The above description is only for the specific embodiments of the present invention, but the scope of the present invention is not limited thereto, and any person skilled in the art can easily conceive of the changes or substitutions within the technical scope of the present invention, and all the changes or substitutions should be covered within the scope of the present invention.

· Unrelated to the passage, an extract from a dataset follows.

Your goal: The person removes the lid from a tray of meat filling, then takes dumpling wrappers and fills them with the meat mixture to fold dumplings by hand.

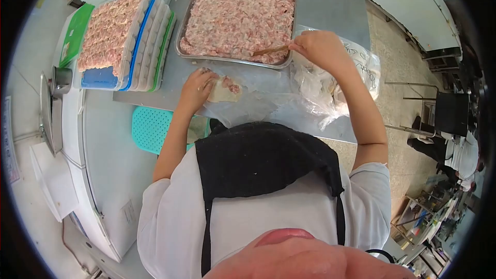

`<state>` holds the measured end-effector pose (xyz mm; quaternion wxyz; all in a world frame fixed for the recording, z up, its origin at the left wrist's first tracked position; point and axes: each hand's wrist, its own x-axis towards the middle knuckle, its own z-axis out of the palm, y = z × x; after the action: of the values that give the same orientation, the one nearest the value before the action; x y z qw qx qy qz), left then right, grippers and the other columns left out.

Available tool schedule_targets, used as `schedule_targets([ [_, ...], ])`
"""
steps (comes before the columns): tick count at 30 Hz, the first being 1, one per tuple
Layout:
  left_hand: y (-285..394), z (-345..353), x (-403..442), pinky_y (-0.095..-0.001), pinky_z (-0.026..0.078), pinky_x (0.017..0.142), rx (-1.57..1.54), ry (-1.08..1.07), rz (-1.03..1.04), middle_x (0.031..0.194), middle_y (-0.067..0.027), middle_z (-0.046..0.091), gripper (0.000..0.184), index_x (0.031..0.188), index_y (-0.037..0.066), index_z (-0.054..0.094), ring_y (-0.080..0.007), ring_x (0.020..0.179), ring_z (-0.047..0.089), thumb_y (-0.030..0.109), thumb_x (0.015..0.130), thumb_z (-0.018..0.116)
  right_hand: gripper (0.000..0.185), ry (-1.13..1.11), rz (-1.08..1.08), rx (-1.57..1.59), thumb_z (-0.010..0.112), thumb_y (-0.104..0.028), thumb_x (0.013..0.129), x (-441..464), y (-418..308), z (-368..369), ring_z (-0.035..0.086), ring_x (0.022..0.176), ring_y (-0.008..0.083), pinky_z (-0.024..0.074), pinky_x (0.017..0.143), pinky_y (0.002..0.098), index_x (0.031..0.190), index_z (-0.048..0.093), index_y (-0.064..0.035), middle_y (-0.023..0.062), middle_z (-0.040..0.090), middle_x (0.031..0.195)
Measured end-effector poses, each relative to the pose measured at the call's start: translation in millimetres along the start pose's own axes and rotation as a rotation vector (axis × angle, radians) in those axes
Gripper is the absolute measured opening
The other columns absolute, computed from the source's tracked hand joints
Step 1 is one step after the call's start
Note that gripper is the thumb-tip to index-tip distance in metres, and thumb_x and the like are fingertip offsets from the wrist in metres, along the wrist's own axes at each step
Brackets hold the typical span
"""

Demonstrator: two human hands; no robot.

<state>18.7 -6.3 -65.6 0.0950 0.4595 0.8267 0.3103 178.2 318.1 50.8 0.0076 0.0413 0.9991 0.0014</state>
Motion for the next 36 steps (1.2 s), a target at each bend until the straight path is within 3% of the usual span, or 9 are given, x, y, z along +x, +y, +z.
schedule_targets([
  [4,23.8,-25.6,17.4,-0.0412,0.047,0.087,-0.028,0.135,0.004,0.112,-0.0119,0.062,0.02,0.103,0.01,0.068,-0.033,0.103,0.058,0.008,0.085,0.061,0.029,0.015,0.033,-0.072,0.058,-0.032,0.091,15.9,6.4,-34.5,0.065,0.075,0.0313,0.0511,0.065,0.0432,0.08,0.07,-0.0089,0.0095,0.066,0.078],
  [9,20.2,-49.9,66.3,-0.0391,0.047,0.086,0.067,0.482,0.23,0.102,-0.0124,0.066,0.024,0.105,0.008,0.068,-0.0333,0.101,0.059,0.001,0.084,0.058,0.021,0.007,-0.081,-0.02,0.059,-0.023,0.088,53.6,-22.1,28.0,0.067,0.076,0.032,0.0514,0.066,0.0443,0.079,0.07,-0.0074,0.012,0.068,0.078],
  [12,1.9,-58.9,94.1,-0.0385,0.048,0.084,-0.025,0.474,0.184,0.094,-0.012,0.066,0.025,0.106,0.007,0.068,-0.0317,0.099,0.059,0.0,0.084,0.058,0.02,0.042,-0.027,0.086,0.058,-0.02,0.087,43.7,-36.8,28.9,0.067,0.077,0.0325,0.0516,0.066,0.0447,0.08,0.07,-0.0064,0.0135,0.068,0.079],
  [16,-14.1,-61.7,112.1,-0.0384,0.047,0.085,-0.101,0.448,0.195,0.091,-0.0107,0.065,0.024,0.106,0.007,0.068,-0.0307,0.096,0.059,0.002,0.084,0.059,0.019,-0.04,-0.017,-0.039,0.06,-0.021,0.086,39.8,-28.5,-22.2,0.068,0.076,0.0305,0.0518,0.065,0.0428,0.08,0.071,-0.0071,0.0123,0.068,0.076],
  [21,-24.0,-63.1,120.8,-0.0385,0.045,0.09,-0.169,0.312,0.288,0.111,-0.0147,0.061,0.026,0.109,0.008,0.067,-0.0328,0.101,0.056,0.009,0.083,0.066,0.015,-0.078,0.122,-0.482,0.067,-0.026,0.08,39.1,-21.6,-85.3,0.067,0.073,0.0233,0.0501,0.061,0.036,0.071,0.071,-0.014,0.0057,0.066,0.069],
  [24,-44.1,-59.2,128.6,-0.041,0.042,0.096,0.021,0.33,0.254,0.125,-0.0175,0.055,0.032,0.113,0.01,0.065,-0.0356,0.112,0.053,0.013,0.081,0.068,0.013,-0.085,0.074,-0.733,0.068,-0.025,0.077,53.4,-13.5,-67.9,0.066,0.076,0.0201,0.0484,0.065,0.0335,0.066,0.069,-0.017,0.0017,0.066,0.069],
  [27,-62.1,-48.9,134.7,-0.0441,0.038,0.102,0.167,0.388,0.208,0.13,-0.0194,0.053,0.04,0.12,0.012,0.062,-0.038,0.119,0.049,0.016,0.081,0.069,0.01,-0.093,-0.02,-0.732,0.068,-0.022,0.074,64.7,-25.6,-47.3,0.065,0.079,0.017,0.0465,0.069,0.0324,0.065,0.068,-0.0172,-0.0003,0.066,0.072],
  [31,-78.7,-30.4,138.1,-0.0453,0.036,0.105,0.024,0.408,0.125,0.131,-0.0215,0.052,0.043,0.124,0.012,0.059,-0.0388,0.123,0.047,0.018,0.082,0.068,0.01,-0.204,-0.15,-0.841,0.064,-0.016,0.076,66.7,-45.9,-28.0,0.063,0.078,0.0165,0.0459,0.069,0.0334,0.066,0.068,-0.0171,-0.0001,0.065,0.074],
  [36,-79.9,-29.9,136.1,-0.0453,0.032,0.109,-0.12,0.536,0.115,0.131,-0.0219,0.053,0.04,0.125,0.009,0.058,-0.0379,0.128,0.044,0.021,0.088,0.064,0.012,-0.223,-0.114,-0.63,0.064,-0.018,0.076,53.6,-11.5,-7.2,0.065,0.076,0.0177,0.0475,0.066,0.0326,0.064,0.066,-0.017,0.0001,0.065,0.074],
])
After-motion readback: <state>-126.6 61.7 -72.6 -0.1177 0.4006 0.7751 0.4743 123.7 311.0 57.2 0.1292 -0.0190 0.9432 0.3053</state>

Therefore, the protection scope of the present invention shall be subject to the protection scope of the appended claims.

Claims

1. A multiple antenna structure, comprising:

a radiator including a first feed point, a second feed point, and a third feed point, the second feed point being located between the first feed point and the third feed point;

the first signal source is electrically connected with the first feed point of the radiating body through a first matching circuit;

the second signal source comprises a first access point and a second access point, the first access point is connected with a third feed point of the radiator through a second matching circuit, the second signal source also comprises a change-over switch, the fixed end of the change-over switch is connected with the second feed point, the movable end of the change-over switch is selectively connected with the second access point or is connected with the second access point, a third matching circuit is arranged between the movable end and the second access point,

when the change-over switch is switched to a first working position, the change-over switch connects the second feeding point of the radiator with the ground and disconnects the second feeding point of the radiator from the third matching circuit; when the change-over switch is switched to a second working position, the change-over switch connects the second feeding point of the radiator with the third matching circuit, and disconnects the second feeding point of the radiator from the ground.

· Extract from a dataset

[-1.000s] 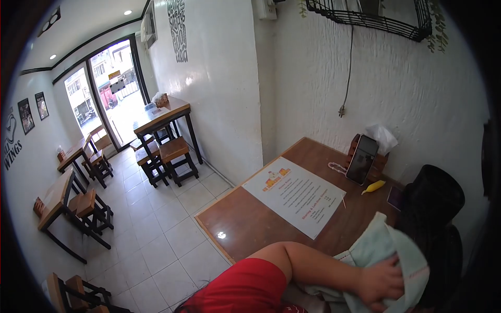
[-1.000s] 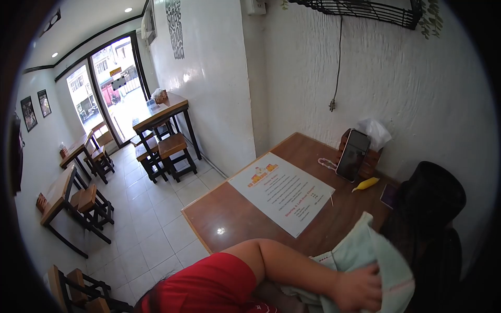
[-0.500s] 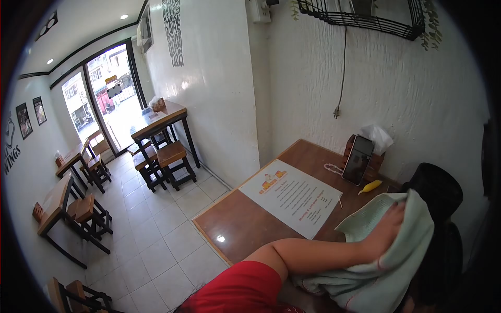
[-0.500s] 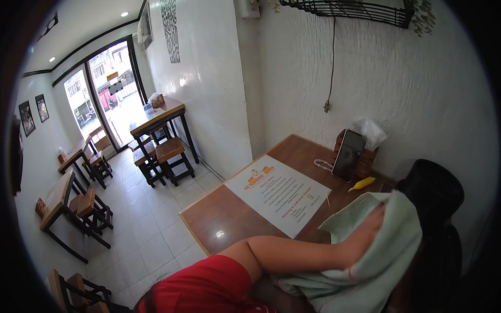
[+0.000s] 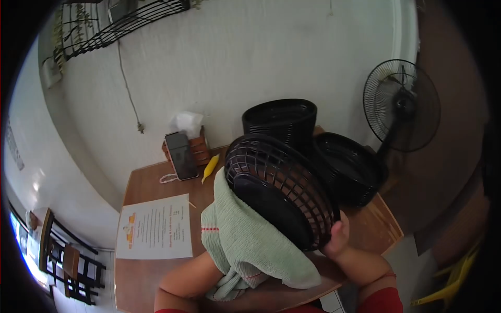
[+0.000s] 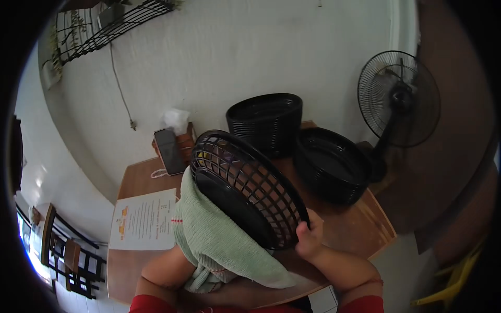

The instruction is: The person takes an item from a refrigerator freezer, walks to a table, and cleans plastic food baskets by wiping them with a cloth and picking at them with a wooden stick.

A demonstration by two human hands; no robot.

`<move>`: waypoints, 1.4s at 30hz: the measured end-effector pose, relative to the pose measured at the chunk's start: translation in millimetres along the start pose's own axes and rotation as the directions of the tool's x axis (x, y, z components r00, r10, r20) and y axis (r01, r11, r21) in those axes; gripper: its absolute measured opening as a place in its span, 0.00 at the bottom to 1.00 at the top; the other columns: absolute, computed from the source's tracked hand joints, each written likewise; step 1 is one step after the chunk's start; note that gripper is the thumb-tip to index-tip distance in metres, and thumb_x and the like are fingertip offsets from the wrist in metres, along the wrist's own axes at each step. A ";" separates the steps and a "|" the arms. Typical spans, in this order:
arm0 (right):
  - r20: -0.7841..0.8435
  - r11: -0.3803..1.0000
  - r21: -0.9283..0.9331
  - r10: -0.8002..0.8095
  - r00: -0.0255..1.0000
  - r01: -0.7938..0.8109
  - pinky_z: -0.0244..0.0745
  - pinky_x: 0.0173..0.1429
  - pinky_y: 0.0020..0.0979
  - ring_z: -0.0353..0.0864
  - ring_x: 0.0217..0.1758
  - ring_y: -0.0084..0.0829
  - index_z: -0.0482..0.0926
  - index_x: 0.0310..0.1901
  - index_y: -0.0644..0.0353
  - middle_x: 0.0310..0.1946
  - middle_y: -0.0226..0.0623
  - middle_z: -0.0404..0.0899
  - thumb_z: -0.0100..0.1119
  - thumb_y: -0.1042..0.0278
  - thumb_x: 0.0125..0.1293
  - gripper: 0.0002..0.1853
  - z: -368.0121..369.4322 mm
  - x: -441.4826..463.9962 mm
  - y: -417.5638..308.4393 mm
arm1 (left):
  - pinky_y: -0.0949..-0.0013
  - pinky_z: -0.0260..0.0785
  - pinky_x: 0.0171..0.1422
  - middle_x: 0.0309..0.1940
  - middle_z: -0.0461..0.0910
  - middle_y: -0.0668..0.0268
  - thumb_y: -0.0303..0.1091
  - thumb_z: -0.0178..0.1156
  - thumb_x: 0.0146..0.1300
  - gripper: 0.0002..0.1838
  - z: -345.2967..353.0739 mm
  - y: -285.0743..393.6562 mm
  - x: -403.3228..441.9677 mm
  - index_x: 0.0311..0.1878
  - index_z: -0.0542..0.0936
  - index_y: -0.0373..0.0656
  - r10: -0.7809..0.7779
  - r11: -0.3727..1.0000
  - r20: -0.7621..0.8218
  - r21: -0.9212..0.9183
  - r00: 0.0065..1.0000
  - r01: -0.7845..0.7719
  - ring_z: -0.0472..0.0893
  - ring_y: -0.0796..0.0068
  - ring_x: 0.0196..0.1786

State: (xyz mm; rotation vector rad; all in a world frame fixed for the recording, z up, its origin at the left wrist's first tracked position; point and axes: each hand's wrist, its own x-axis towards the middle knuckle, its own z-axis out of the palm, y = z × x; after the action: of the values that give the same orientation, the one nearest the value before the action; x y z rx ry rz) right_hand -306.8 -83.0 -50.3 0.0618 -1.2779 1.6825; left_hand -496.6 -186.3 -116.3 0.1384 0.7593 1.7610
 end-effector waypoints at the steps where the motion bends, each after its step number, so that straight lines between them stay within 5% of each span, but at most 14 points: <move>1: -0.014 1.000 -0.011 -0.009 1.000 0.009 0.67 0.33 0.19 0.71 0.28 0.21 0.70 0.41 0.67 0.31 0.34 0.75 0.52 0.52 0.60 0.21 -3.1 2.1 0.8 | 0.64 0.72 0.46 0.50 0.69 0.54 0.45 0.53 0.59 0.29 -0.9 -0.3 -0.9 0.61 0.58 0.46 -0.016 1.000 0.011 0.006 1.000 0.016 0.75 0.63 0.47; 11: 0.019 0.998 -0.055 -0.004 1.000 0.005 0.68 0.45 0.23 0.73 0.38 0.25 0.69 0.47 0.67 0.40 0.37 0.76 0.47 0.53 0.63 0.23 -15.2 6.2 8.0 | 0.63 0.70 0.51 0.56 0.65 0.58 0.43 0.53 0.59 0.31 -11.8 -4.8 -14.4 0.63 0.53 0.52 -0.074 0.993 0.003 -0.090 0.997 0.074 0.68 0.63 0.57; 15: 0.111 0.986 -0.164 -0.006 0.994 0.024 0.67 0.52 0.28 0.74 0.45 0.30 0.67 0.50 0.67 0.46 0.42 0.73 0.37 0.47 0.64 0.27 -11.8 8.9 5.6 | 0.66 0.66 0.56 0.58 0.64 0.60 0.44 0.53 0.59 0.31 -44.1 -21.1 -4.5 0.64 0.53 0.54 -0.169 0.971 0.121 -0.150 0.978 0.187 0.65 0.65 0.59; 20: 0.033 1.000 -0.015 0.005 0.999 -0.005 0.64 0.56 0.31 0.71 0.50 0.32 0.67 0.51 0.65 0.49 0.41 0.72 0.33 0.45 0.63 0.30 -6.1 15.0 15.1 | 0.69 0.62 0.60 0.59 0.62 0.62 0.44 0.53 0.58 0.32 -44.2 -22.3 -2.8 0.64 0.52 0.55 -0.276 0.954 0.065 -0.105 0.959 0.282 0.64 0.66 0.60; 26: 0.049 1.000 0.001 -0.006 0.999 0.006 0.67 0.49 0.24 0.74 0.43 0.28 0.67 0.50 0.67 0.44 0.40 0.74 0.35 0.46 0.64 0.29 -31.1 11.7 34.7 | 0.69 0.60 0.61 0.60 0.61 0.63 0.45 0.54 0.58 0.33 -24.2 -24.7 -8.0 0.64 0.51 0.56 -0.189 0.982 -0.052 -0.016 0.981 0.189 0.63 0.66 0.61; 36: 0.004 0.997 -0.015 0.080 0.997 -0.080 0.68 0.44 0.22 0.74 0.38 0.25 0.69 0.47 0.67 0.41 0.40 0.75 0.35 0.46 0.64 0.28 -43.8 8.6 45.9 | 0.70 0.61 0.60 0.61 0.60 0.63 0.45 0.55 0.57 0.35 -14.0 -21.5 -18.8 0.65 0.49 0.57 -0.091 0.996 0.076 0.012 0.993 0.090 0.62 0.67 0.62; 40: 0.036 0.996 0.055 0.064 0.997 -0.066 0.68 0.45 0.22 0.75 0.41 0.27 0.68 0.49 0.68 0.44 0.42 0.74 0.34 0.49 0.64 0.27 -39.7 8.6 41.2 | 0.73 0.61 0.60 0.59 0.63 0.62 0.43 0.55 0.56 0.35 -6.2 -14.4 -22.1 0.64 0.52 0.54 -0.086 0.991 0.021 0.102 0.996 0.083 0.65 0.69 0.60; 42: -0.106 0.966 -0.256 0.010 0.994 -0.037 0.68 0.48 0.24 0.74 0.45 0.30 0.66 0.52 0.69 0.48 0.44 0.72 0.34 0.52 0.65 0.26 -15.9 20.7 10.5 | 0.76 0.62 0.58 0.55 0.67 0.61 0.43 0.54 0.58 0.29 49.0 1.0 -42.9 0.61 0.59 0.48 0.206 0.681 -0.055 0.725 0.977 -0.103 0.68 0.72 0.56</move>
State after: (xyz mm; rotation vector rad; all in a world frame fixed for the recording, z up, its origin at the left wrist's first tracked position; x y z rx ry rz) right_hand -317.2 -57.1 -53.3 -0.1956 -1.4116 1.5054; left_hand -460.4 -204.4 -65.2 0.6402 1.5627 1.5385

2. The multiple antenna structure of claim 1, wherein the first feed point, the second feed point, and the third feed point are sequentially arranged along a same straight direction.

3. The multiple antenna structure of claim 2, wherein the radiator includes a first end and a second end, the first end and the second end are collinear with the first feed point, the second feed point, and a third feed point, the first feed point is disposed proximate to the first end of the radiator, the third feed point is disposed proximate to the second end of the radiator, and a distance from the first feed point to the first end of the radiator is equal to a distance from the third feed point to the second end of the radiator.

4. The multiple antenna structure of claim 3, wherein when the switch is switched to the second operating position, the co-frequency signals of the first signal source and the second signal source are transmitted in a time division multiplexing mode.

5. A multi-antenna structure according to any of claims 1-4, characterized in that the radiators are monopole antennas, PIFA antennas or LOOP antennas.

6. A mobile communication device comprising a multi-antenna structure according to any one of claims 1 to 5.

7. The mobile communication device of claim 6, wherein the mobile communication device comprises a metal housing, and wherein the radiator is a portion of the metal housing.

8. The mobile communication device of claim 7, wherein the metal housing comprises a metal back shell and a radiator, the metal back shell and the radiator are insulated and connected, the metal back shell is a reference ground, and a ground point of the radiator is connected with the metal back shell.

9. The mobile communication device of claim 8, wherein the radiator is an elongated structure and extends in a width direction of the mobile communication device.